At this point, it could appear the question: what distinguishes self from a library on top of any other virtual machine?

self as backend

self is a virtual machine. But how do we actually write code for it? ego. ego is a programming language built for self, but it’s not the only option. ego works as a frontend that compiles to self, but you could also imagine a compiler from a web UI, or even from Python, to self bytecode. In other words, self is the backend, the infrastructure for programs with native AI integration. Currently, self relies on state-of-the-art AI models from providers like OpenAI and MistralAI, while also allowing you to plug in different providers or even define your own.


The self virtual machine is built in Rust, which means it can be compiled to run on the browser, on mobile devices, on desktop, and even on microcontrollers like the ESP32. Imagine an ESP32 with native AI integration for contextual control flow.

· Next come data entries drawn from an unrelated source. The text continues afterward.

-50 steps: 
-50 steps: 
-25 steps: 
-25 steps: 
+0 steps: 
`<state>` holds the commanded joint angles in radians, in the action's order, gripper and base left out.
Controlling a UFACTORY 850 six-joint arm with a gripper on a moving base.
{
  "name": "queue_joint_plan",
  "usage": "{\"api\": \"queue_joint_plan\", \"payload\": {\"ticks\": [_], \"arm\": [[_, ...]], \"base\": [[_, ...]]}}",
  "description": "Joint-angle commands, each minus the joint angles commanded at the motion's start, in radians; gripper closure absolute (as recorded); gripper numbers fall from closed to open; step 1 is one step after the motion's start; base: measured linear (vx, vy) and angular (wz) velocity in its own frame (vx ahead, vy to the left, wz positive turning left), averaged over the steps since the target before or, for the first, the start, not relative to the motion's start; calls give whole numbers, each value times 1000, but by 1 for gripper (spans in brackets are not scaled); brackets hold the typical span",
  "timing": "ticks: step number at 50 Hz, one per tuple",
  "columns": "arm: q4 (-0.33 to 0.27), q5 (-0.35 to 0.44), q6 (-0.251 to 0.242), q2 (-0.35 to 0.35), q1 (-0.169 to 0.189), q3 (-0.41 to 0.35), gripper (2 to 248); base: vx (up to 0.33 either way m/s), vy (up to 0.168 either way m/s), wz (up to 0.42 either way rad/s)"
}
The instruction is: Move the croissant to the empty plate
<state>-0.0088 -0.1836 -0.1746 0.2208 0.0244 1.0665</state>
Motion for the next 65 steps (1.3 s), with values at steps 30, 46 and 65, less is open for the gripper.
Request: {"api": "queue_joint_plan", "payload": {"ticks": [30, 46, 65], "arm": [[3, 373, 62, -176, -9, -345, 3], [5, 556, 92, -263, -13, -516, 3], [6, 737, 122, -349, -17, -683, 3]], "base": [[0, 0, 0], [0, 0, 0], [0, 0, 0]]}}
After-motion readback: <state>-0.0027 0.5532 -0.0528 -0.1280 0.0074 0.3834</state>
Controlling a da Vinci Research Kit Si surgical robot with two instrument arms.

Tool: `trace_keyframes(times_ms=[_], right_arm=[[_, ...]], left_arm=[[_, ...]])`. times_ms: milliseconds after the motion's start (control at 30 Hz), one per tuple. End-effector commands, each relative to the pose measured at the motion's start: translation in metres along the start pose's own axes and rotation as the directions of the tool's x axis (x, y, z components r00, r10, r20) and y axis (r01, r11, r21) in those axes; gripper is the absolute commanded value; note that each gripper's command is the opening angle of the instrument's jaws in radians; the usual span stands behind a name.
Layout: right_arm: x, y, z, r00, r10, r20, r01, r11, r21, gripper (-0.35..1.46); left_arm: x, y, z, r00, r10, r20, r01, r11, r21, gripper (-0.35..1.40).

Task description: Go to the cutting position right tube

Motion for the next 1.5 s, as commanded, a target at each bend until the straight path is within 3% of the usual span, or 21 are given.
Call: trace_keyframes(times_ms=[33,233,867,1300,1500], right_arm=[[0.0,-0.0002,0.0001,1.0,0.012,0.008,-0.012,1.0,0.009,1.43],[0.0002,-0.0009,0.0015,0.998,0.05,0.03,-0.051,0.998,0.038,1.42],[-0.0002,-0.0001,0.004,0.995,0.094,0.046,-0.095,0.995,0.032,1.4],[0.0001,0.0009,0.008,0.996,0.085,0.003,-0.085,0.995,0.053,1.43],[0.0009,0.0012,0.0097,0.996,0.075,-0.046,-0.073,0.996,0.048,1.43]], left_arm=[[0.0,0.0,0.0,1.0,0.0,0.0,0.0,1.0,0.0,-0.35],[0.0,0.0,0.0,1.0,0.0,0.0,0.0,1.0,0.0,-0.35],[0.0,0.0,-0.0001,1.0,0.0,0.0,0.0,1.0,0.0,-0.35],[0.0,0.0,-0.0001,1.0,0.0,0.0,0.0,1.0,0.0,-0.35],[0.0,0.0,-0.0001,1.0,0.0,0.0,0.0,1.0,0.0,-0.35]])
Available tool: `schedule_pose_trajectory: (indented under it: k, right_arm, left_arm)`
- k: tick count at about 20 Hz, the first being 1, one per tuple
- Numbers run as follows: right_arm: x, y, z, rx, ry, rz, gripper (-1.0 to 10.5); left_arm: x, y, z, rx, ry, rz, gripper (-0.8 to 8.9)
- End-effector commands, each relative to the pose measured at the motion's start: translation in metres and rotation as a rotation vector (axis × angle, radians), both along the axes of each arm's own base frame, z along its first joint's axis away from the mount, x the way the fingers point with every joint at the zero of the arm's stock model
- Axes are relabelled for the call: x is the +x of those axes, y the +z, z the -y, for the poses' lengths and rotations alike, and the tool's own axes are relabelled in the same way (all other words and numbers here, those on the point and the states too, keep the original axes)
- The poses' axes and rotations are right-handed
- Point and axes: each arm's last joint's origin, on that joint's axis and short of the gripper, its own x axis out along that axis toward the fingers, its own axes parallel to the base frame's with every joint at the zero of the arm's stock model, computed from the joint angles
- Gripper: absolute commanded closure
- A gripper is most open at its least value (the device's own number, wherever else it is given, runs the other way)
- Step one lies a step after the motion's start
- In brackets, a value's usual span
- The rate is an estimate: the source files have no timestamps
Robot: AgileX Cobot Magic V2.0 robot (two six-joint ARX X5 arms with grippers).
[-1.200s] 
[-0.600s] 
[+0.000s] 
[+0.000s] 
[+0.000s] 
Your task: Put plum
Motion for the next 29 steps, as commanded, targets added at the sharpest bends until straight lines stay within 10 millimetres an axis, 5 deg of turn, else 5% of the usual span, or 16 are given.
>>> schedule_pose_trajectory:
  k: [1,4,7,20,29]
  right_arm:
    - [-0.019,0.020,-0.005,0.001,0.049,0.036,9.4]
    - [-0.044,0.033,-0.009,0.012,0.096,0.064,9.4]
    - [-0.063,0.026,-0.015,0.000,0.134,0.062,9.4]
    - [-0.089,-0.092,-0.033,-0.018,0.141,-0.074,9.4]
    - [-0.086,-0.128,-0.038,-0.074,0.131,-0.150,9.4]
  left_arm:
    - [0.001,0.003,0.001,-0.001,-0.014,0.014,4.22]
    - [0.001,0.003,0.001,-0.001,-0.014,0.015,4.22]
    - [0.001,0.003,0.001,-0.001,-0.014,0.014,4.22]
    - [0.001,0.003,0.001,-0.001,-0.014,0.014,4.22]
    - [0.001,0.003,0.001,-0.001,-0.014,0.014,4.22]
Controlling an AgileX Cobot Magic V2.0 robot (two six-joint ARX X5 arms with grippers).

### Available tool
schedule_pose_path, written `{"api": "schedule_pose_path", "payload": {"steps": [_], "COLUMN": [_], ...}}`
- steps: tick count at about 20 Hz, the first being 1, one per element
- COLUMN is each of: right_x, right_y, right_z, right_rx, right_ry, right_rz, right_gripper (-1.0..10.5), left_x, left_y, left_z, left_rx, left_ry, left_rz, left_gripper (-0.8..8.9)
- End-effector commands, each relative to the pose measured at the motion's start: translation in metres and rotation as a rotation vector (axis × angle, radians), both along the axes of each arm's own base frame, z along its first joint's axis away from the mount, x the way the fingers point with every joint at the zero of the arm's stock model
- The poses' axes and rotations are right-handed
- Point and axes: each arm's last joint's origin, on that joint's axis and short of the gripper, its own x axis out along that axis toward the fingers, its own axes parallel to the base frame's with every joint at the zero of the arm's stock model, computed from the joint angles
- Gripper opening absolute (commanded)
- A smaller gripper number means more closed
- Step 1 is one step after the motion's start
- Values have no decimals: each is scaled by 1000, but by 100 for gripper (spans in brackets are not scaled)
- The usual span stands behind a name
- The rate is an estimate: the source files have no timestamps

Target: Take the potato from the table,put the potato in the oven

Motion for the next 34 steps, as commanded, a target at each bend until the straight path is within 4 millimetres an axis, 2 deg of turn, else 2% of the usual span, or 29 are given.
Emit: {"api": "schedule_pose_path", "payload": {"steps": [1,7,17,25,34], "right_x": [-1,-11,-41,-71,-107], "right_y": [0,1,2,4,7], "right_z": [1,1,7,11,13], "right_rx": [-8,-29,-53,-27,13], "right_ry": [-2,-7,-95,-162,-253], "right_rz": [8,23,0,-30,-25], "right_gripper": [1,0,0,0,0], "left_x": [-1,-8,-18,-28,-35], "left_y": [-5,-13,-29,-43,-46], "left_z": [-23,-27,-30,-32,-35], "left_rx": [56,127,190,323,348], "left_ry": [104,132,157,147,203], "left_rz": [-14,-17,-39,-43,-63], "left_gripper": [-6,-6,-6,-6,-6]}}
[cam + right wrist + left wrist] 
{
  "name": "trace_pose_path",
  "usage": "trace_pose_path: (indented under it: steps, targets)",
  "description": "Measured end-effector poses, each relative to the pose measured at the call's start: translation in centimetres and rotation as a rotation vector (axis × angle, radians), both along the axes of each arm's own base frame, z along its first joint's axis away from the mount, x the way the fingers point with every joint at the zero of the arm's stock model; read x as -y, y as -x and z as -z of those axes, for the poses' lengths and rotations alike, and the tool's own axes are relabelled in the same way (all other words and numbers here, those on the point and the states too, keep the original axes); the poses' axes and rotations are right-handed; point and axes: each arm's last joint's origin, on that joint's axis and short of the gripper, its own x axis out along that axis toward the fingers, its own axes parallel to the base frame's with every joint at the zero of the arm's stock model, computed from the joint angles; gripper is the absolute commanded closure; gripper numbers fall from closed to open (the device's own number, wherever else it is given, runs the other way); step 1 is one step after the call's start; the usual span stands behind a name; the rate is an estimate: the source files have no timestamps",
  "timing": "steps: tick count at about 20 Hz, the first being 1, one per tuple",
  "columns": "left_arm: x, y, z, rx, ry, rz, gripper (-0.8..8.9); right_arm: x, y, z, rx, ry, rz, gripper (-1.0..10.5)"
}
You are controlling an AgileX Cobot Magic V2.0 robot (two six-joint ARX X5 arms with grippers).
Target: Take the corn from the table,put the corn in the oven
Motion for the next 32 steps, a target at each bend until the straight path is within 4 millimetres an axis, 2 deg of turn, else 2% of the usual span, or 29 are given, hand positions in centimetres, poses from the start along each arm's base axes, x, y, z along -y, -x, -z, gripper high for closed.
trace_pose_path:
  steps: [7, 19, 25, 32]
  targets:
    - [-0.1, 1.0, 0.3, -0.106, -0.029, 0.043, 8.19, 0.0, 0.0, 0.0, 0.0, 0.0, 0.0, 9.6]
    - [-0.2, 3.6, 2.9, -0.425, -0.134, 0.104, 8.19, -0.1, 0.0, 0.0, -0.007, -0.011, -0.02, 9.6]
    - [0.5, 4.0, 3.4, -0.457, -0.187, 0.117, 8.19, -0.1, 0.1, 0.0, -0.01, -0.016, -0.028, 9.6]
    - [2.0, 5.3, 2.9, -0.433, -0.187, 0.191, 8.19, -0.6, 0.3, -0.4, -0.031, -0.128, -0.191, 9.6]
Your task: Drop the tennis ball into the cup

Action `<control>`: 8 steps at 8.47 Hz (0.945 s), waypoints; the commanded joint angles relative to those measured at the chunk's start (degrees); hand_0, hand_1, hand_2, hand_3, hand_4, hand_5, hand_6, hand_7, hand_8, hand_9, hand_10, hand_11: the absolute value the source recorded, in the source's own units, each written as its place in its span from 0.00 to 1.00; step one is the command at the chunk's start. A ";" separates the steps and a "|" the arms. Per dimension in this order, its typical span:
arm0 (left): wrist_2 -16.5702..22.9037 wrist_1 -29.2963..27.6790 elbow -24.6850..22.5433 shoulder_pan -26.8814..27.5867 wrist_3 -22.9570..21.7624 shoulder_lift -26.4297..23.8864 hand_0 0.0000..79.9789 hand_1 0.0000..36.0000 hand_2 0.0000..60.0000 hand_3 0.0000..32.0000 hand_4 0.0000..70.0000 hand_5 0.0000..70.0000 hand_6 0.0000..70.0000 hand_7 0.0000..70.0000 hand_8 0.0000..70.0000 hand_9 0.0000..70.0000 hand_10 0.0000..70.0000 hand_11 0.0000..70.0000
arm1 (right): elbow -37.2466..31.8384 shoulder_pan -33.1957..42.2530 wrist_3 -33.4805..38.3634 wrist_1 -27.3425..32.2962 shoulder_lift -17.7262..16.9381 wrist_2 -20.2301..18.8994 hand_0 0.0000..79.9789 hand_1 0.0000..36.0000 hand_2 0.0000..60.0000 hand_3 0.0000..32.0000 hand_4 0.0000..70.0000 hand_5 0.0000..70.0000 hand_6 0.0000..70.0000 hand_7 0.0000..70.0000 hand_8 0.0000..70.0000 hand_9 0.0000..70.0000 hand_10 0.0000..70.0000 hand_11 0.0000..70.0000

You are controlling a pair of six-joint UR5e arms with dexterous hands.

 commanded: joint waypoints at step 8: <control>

All of this is possible because self is its own virtual machine. Achieving the same with just a simple JavaScript library would be almost impossible. self is built from scratch with zero axioms about what a virtual machine with native AI instructions should or shouldn’t be.


This is only the beginning of a wide range of possibilities that could be built with native integration of AI at a virtual machine level. self is actively under development, and soon there will be closed releases available to try out. join the self discord to be among the first people to experiment with it.


Goodbye, friend.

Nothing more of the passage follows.